Richard Stanhope had become a frequent and welcome guest at Leslie’s home, and all his visits little Daisy appropriated at once to herself. Indeed she and Stanhope stood upon a wondrously confidential footing.

“Next month comes Mamma’s birthday,” said Daisy to him one day, when she sat upon his knee in Leslie’s pretty flower-decked room. “We’re going to have a festival, and give her lots of presents. Are you going to give her a present, Mr. Stanhope?”

“I don’t know,” he said, looking over at Leslie; “your Mamma is such a very particular lady, Daisy, that she might be too proud to accept my offering.”

“Why,” cried the child, “that’s just what Uncle Ainsworth says about you: that you are too proud to take a gift from him, and it vexes him, too.”

“Daisy, Daisy!” cried Leslie, holding up a warning finger.

“Your uncle is a very unreasonable man, Daisy,” laughed Stanhope. “Now tell me, do you think I had better offer your Mamma a birthday present?”

“Why” – and Daisy opened wide her blue eyes – “Uncle Alan says that everybody who loves Mamma will remember her birthday. Don’t you love my Mamma?”

“Yes,” said Stanhope slowly, and fixing his eyes upon Leslie’s face, “I love her very much.”

Leslie’s cheeks were suffused with blushes, and she sat quite silent, with downcast eyes.

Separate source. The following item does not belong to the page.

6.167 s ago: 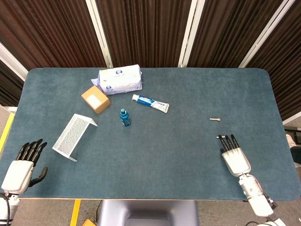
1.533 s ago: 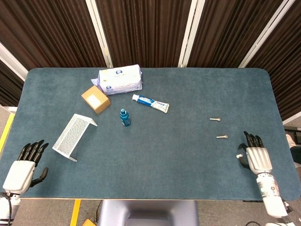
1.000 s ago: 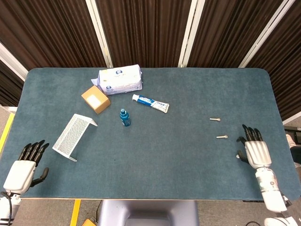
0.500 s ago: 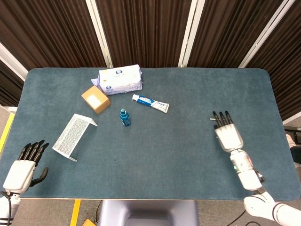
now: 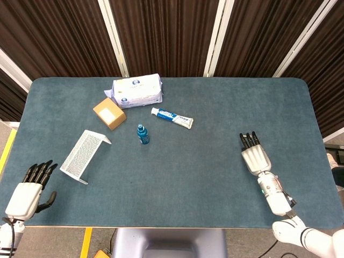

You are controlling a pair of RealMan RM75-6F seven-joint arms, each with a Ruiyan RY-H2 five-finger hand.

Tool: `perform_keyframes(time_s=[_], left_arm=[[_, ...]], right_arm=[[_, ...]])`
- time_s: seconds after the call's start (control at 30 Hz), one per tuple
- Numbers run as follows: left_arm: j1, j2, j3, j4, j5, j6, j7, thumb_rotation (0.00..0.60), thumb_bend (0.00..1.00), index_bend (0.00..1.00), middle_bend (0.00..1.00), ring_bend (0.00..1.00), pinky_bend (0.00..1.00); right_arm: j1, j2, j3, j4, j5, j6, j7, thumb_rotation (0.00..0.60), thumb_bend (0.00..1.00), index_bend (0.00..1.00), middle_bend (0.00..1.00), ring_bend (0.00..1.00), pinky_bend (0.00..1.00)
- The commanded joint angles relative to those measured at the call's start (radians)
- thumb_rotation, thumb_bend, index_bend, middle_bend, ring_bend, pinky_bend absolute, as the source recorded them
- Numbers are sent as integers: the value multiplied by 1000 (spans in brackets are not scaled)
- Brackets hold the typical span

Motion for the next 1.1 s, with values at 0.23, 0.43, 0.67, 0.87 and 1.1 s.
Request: perform_keyframes(time_s=[0.23, 0.43, 0.67, 0.87, 1.1], left_arm=[[-1, 2, 1, 1, -1, -3, -5, 600, 456, 0, 0, 0, 36], [-2, 1, 1, 3, -3, -6, -6, 600, 457, 0, 0, 0, 36], [-4, 0, 1, 5, -7, -10, -5, 600, 457, 0, 0, 0, 36], [-5, -1, 1, 5, -10, -15, -5, 600, 456, 0, 0, 0, 36], [-9, -2, 2, 7, -12, -22, -5, 600, 456, 0, 0, 0, 36]], right_arm=[[14, -34, -7, 51, 9, -14, -4, 600, 464, 573, 31, 0, 84], [20, -49, -7, 73, 20, -24, -4, 600, 464, 580, 32, 0, 85], [23, -63, -7, 94, 29, -27, -5, 600, 464, 584, 31, 0, 90], [27, -71, -6, 107, 37, -34, -2, 600, 463, 589, 31, 0, 92], [30, -75, -8, 110, 33, -32, 9, 600, 464, 607, 31, 0, 99]])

“Daisy,” said Stanhope, putting the child down quickly, “go to your uncle Ainsworth, and tell him that I have changed my mind; that I want the best part of his fortune. Run, dear.”

And as the child flew from the room, he rose and stood before Leslie.

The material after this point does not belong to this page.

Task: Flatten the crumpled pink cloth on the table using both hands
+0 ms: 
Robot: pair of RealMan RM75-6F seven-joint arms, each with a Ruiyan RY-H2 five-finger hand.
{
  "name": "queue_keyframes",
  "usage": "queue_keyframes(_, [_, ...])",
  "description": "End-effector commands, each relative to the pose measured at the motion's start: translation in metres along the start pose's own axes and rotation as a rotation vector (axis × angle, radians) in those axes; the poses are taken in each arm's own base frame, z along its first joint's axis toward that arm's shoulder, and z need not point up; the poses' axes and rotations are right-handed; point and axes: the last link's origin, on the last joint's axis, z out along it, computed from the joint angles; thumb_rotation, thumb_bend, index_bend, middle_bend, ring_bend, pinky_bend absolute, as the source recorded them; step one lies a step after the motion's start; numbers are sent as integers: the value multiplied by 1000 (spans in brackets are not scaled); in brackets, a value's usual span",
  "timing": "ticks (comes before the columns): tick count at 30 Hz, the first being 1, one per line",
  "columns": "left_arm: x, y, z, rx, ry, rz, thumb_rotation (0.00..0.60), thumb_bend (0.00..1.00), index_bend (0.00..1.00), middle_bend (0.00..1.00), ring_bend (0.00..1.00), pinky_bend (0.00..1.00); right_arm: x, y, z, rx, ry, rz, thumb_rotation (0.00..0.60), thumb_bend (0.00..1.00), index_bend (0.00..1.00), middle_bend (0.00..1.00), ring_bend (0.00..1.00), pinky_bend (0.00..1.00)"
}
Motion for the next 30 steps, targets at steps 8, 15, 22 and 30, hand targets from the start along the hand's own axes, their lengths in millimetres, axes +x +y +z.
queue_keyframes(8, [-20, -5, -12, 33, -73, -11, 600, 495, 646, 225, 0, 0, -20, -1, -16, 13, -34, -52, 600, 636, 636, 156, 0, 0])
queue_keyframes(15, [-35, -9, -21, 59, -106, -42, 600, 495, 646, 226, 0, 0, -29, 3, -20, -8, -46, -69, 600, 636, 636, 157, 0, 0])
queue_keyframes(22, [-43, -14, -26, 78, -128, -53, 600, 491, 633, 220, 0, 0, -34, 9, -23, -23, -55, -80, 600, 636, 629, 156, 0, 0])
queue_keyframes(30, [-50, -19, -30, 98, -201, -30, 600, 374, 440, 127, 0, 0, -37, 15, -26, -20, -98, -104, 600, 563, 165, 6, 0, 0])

“If your father yields to my demand,” he said softly, “what will be your verdict?”

A moment of stillness. Then she lifts her brown eyes to his, a smile breaking through her blushes.

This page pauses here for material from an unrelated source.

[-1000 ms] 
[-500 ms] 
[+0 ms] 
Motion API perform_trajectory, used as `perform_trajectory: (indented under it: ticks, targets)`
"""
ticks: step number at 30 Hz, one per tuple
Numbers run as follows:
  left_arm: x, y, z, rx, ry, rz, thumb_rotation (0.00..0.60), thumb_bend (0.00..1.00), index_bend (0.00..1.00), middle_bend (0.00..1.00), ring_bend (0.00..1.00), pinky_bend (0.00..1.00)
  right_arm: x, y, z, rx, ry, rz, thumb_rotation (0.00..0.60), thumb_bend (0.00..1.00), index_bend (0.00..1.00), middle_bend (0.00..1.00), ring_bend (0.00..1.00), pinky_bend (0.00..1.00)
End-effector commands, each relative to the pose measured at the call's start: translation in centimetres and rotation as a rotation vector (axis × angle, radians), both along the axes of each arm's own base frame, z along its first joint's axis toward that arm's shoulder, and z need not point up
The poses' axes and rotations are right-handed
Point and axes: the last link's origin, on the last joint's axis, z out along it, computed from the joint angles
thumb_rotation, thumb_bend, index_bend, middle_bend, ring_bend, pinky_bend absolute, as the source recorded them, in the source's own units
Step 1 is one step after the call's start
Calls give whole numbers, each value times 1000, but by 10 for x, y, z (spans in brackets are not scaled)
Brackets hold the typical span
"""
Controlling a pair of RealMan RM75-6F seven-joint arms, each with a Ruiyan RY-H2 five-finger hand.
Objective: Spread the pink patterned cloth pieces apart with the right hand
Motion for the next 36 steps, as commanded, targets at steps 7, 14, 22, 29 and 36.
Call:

“A man of your calling,” she said, “should have guessed that long ago!”

Papa Francoise never came to trial. His terror overcame his reason, and in his insanity he did what he never would have found the courage to do had he retained his senses. He hanged himself in his prison cell.

But Mamma lived on. Through her trial she raved and cursed; and she went to a life-long imprisonment raving and cursing still. Her viciousness increased with her length of days. She was the black sheep of the prison. Nothing could break her temper or curb her tongue. She was feared and hated even there. Hard labor, solitary confinement, severe punishment, all failed, and she was at last confined in a solitary cell, to rave out her life there and fret the walls with her impotent rage.

Millie, the faithful incompetent, remained in Leslie’s service until she went to a home of her own, bestowed upon her by a good-looking and industrious young mechanic.

Nance, the one-time drunkard, became the object of Leslie’s pitying care, and did not relapse into her former poverty and evil habits.

The Follingsbees, the Warburtons – all these who had been drawn together by trials and afflictions – remained an unbroken coterie of friends, who never ceased to chant Stanhope’s praises.

And little Daisy passed the years of her childhood in the firm belief that,

“God will do anything you want him to, if you only pray loud enough.”